A dar retta ai bisbigli di Tunisi ha fatto prelevare 1500 lingotti d’oro dai forzieri della banca di Stato per farli caricare sull’aereo pronto a traghettarla in una villa di Dubai. Certo son voci, ma ben s’addicono all’immagine di una «premier dame» considerata l’origine di tutti i mali, la grande corruttrice di un presidente un tempo saggio e amato, l’ambiziosa mantide divoratrice delle ricchezze del Paese. Una mantide di lontana origine libica sospettata ora anche di aver orchestrato la partenza del marito con l’aiuto delle autorità di Tripoli. Una partenza sulla strada dell’esilio considerata anche la prima tappa del ricongiungimento familiare con quella che a Tunisi tutti chiamavano la «reggente». In quel soprannome è rinchiuso il coacervo di odio, risentimento e rabbia che circondano l’ex parrucchiera, sposata in seconde nozze da Ben Ali nel 1992, e la sua famiglia. Una famiglia quella dei Trabelsi il cui nome risuona da tre settimane in tutte le piazze. Lo slogan più urlato dei moti «No ai Trabelsi no ai predatori di stato», è destinato forse a diventare il titolo finale della grande rivolta, della ribellione contro una donna e un clan accusati di aver trasformato la nazione in proprietà privata e le casse dello stato in un bancomat personale. La verità su Leila la sanno in pochi. La storia di quella ragazzina smaliziata uscita da una famiglia di undici fratelli e sorelle, le vicende di quell’adolescente conturbante e disinvolta passata dalla banlieu alle feste della Tunisi più elegante, le avventure di quella parrucchiera seduttrice e disinibita sempre al fianco di uomini molto più ricchi ed anziani sono - da vent’anni - un segreto di stato. Un segreto gelosamente custodito da quando nel 1992 Ben Alì la promuove da amante a seconda moglie.

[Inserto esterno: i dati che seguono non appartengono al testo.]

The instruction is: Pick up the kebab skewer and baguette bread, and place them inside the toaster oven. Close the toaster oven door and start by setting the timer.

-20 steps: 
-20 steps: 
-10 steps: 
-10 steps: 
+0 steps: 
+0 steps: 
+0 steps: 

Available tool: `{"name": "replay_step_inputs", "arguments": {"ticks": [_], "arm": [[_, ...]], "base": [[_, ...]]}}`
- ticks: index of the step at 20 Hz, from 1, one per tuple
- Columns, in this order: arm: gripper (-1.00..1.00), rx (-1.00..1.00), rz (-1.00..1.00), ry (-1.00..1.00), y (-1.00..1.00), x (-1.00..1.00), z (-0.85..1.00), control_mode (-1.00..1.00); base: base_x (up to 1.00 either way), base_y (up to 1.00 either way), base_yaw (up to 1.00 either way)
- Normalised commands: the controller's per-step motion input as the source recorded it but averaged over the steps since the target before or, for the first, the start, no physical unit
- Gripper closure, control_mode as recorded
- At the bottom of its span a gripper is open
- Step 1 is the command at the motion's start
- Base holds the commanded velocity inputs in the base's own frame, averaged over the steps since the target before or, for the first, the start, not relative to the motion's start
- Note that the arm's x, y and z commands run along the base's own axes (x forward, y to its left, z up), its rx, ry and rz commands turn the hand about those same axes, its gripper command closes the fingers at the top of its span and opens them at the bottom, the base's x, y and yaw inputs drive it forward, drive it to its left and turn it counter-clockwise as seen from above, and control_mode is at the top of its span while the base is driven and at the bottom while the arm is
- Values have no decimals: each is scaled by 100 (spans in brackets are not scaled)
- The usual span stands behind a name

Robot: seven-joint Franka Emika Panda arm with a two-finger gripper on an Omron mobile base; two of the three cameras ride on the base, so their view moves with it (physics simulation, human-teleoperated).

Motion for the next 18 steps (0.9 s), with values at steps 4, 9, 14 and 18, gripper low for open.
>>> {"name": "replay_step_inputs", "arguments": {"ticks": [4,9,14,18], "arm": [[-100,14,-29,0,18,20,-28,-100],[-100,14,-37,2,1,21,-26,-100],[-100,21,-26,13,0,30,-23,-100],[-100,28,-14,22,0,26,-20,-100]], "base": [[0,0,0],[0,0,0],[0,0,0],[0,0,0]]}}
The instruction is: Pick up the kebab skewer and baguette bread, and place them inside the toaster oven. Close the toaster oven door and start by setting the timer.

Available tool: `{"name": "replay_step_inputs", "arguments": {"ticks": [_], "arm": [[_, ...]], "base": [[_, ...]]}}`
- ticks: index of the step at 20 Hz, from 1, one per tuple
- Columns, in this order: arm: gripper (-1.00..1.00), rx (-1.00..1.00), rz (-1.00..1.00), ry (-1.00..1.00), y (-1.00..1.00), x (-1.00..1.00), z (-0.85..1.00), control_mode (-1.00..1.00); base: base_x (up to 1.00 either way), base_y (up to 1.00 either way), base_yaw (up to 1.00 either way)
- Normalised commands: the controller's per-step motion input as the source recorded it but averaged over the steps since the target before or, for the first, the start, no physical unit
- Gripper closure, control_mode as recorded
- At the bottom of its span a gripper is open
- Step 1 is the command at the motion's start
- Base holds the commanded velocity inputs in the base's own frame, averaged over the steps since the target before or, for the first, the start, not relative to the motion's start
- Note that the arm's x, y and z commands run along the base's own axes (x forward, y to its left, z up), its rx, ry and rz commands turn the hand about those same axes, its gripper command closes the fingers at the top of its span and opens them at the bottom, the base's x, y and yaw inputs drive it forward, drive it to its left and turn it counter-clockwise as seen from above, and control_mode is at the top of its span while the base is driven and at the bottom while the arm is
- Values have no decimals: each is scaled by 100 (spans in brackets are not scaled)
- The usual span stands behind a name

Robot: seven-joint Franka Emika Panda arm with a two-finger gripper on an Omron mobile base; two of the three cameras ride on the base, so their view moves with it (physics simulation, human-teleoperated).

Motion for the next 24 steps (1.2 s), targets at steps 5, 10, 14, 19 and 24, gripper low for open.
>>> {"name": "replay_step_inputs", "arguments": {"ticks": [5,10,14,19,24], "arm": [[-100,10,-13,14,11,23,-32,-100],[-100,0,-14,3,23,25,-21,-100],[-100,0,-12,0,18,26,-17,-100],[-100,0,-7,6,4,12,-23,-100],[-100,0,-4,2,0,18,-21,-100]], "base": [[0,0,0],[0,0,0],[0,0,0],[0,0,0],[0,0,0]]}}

Da quel momento Leila Trabelsi, i suoi undici fratellini, la loro prole e i loro amici iniziano una inarrestabile corsa al potere e alla ricchezza. Il capofila della scalata è Belhassen, il fratellino prediletto di Leila. Inserito prima nel comitato centrale dell’Rcd (Rassemblement constitutionnel démocratique) il partito fondato da Ben Alì Belhassen siede poi nel consiglio d’amministrazione della Banca di Stato di cui diventa, si dice, il vero gestore ombra. Un ruolo facilitato dalla gestione più o meno simbolica dell’istituto di Stato affidato dal 2008 ad Alya Abdallah una signora conosciuta come l’obbediente amica della «premier dame». Se Belhassen è la punta il resto del clan non è da meno. Grazie alle attenzioni di Leila nessuno resta indietro. Nessuno resta escluso. L’amata, ma poco studiata cugina Najet si trasforma, ad esempio, da infermiera di professione in direttrice dell’ospedale di Kheireddine.
Ma l’immagine forse più devastante del sistema di potere affidato al controllo di Madame Leila è quello narrato dall’ambasciatore americano Robert Godec in un dispaccio segreto rivelato da Wikileaks. In quel messaggio si riferiscono i dettagli di un opulenta cena nella magione di Nesrine, la primogenita di Ben Ali e Leila, e di suo marito Mohamed Sakher El Materi. In quella cena il 28enne El Materi, già trasformato in uno degli imprenditori più ricchi del Paese, serve un dessert di dolci e gelati fatti arrivare freschi freschi da Saint Tropez grazie ad un volo privato pagato con i soldi dello Stato.

In quella cena l’ambasciatore americano assiste stupefatto al pasto della tigre Pasha ospitata in una gabbia della sala da pranzo e nutrita con quattro polli al giorno. Un fasto e uno scialo da fine impero degni – annota il profetico ambasciatore - del regno di Saddam Hussein e di suo figlio Udai.